The key to solving this problem is realizing that the position of the root in the output list depends only on the sizes of the two subtrees, not on their shapes. Recall that the root is the minimum element in the tree. All elements that were inserted after the minimum element end up on alternating sides of the tree, whereas elements inserted before the minimum element end up on the same side of the tree (the larger side). In other words, the insertion sequence in general has the form

   [all X's] M [alternating X's and Y's]
where X's are the elements from the larger subtree, Y's are the elements from the smaller subtree, and M is the minimum element. Furthermore, by the rules of insertion, the alternating X's and Y's must end with an element from the left subtree. Altogether, there are four possibilities:
  1) L...L M RL...RL
  2) R...R M L RL...RL

  3) R...R M RL...RL
  4) L...L M L RL...RL
where L's are the elements from the left subtree and R's are the elements from the right subtree. In fact, however, cases 3 and 4 are impossible, because the first element inserted after M will go on the opposite side of the tree from all the elements inserted before M.

We can determine which case applies by looking at the sizes of the two subtrees. If the left subtree is at least two elements bigger than the right subtree, then we must fall under case 1. If the right subtree is bigger than the left subtree, then we must fall under case 2. But we have a choice if the left and right subtrees are the same size, or if the left subtree is one bigger. If the subtrees are the same size, then we could fall under either case 1 or case 2:

   1) M RL...RL
   2) R M L RL...RL
Because M is the overall minimum element, case 1 is lexicographically smaller, so we choose that case. Similarly, if the left subtree is one element bigger than the right subtree, then we could fall under either case 1 or case 2:
   1) L M RL...RL
   2) M L RL...RL
This time case 2 is lexicographically smaller, so we choose that case.

Finally, we need to figure out the internal orderings of the L's and R's. These can be obtained by recursive calls to history on the left subtree and the right subtree, respectively. Altogether, the final algorithm is

    history(tree) is
       if tree is empty then return empty sequence

       M = the element at the root
       LH = history(left subtree)  // #LH is size of LH
       RH = history(right subtree) // #RH is size of RH
       HIST = empty sequence
       if #LH == #RH or #LH > #RH+1 then
          // Case 1: L...L M RL...RL
          append first #LH-#RH elements of LH to HIST
          append M to HIST
          alternate appending elements of RH and remaining elements of LH to HIST
       else
          // Case 2: R...R M L RL...RL
          append first #RH-(#LH-1) elements of RH to HIST
          append M to HIST
          alternate appending elements of LH and remaining elements of RH to HIST
       return HIST
Notice that there is no need for special logic to handle the situations where
  • both subtrees are empty (falls under case 1),
  • the right subtree is empty but the left is not (falls under case 1 if the left subtree contains at least two elements, or under case 2 if the left subtree contains exactly one element), or
  • the left subtree is empty but the right is not (such trees are forbidden as input because they are impossible to construct using only insertions).

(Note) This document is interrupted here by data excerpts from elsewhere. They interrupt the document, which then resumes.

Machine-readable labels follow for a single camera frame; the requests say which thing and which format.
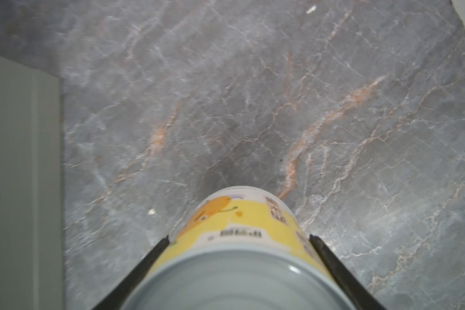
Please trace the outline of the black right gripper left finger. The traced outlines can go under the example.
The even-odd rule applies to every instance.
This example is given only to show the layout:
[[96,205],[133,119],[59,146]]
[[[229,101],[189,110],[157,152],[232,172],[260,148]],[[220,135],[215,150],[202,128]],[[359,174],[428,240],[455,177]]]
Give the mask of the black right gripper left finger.
[[126,299],[146,277],[150,268],[170,243],[169,236],[161,239],[143,260],[93,310],[121,309]]

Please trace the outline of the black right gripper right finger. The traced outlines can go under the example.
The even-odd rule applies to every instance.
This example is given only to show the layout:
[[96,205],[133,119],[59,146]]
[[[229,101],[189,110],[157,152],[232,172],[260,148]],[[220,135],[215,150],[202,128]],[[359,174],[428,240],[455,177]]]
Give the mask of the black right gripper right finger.
[[310,235],[309,241],[329,270],[331,276],[335,279],[338,286],[343,290],[356,309],[386,310],[386,308],[353,276],[319,236]]

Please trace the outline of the yellow label can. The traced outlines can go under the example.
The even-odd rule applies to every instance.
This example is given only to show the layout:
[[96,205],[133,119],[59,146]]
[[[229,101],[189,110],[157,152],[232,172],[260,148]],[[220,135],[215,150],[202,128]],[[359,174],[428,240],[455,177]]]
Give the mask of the yellow label can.
[[353,309],[289,208],[255,187],[200,203],[124,309]]

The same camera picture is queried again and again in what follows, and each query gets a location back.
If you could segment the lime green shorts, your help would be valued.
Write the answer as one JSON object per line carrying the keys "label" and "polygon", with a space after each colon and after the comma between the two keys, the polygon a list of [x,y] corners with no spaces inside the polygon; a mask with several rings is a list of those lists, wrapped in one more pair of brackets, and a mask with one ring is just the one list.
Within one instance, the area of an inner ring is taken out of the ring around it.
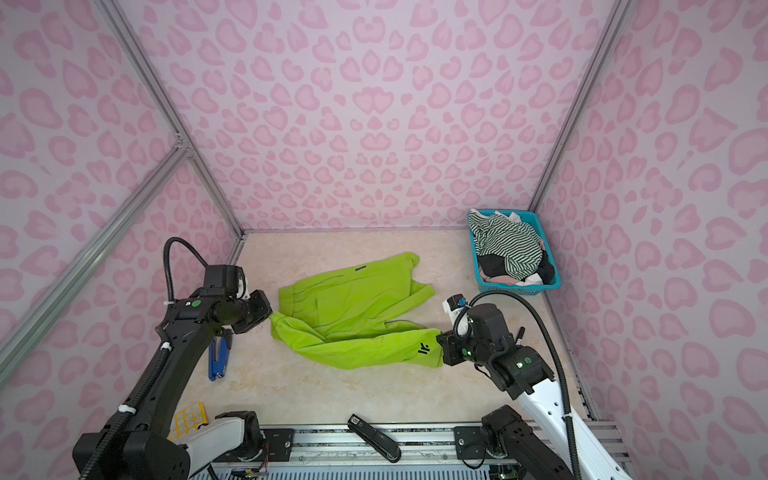
{"label": "lime green shorts", "polygon": [[418,255],[406,252],[283,287],[270,333],[302,357],[338,369],[438,368],[440,331],[406,318],[434,296],[432,286],[412,278],[419,263]]}

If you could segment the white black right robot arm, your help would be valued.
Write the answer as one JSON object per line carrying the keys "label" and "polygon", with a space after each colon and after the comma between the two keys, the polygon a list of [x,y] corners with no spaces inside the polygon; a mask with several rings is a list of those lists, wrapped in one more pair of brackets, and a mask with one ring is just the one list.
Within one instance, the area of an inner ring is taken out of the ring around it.
{"label": "white black right robot arm", "polygon": [[509,405],[499,407],[482,417],[475,441],[457,440],[461,460],[513,460],[520,479],[628,478],[573,410],[568,390],[558,380],[562,367],[549,366],[524,345],[523,329],[511,333],[498,307],[470,305],[461,295],[444,301],[443,309],[452,323],[437,338],[444,363],[472,363],[535,423],[529,426]]}

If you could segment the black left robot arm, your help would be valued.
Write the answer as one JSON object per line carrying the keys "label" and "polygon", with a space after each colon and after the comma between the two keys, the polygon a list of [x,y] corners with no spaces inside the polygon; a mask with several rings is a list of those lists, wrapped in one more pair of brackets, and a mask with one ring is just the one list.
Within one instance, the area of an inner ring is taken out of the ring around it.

Your sense of algorithmic aesthetics may differ from mine, but this is quite possibly the most elegant new algorithm I've seen all year!

Skew heaps, by the way, are another excellent data structure to keep in your toolbox. Do not be frightened away by the difficulty of this problem. Skew heaps themselves are ridiculously easy to implement, and they perform comparably to ordinary binary heaps (the kind used in heapsort). In addition, skew heaps allow you to merge two priority queues in logarithmic time, which ordinary binary heaps do not.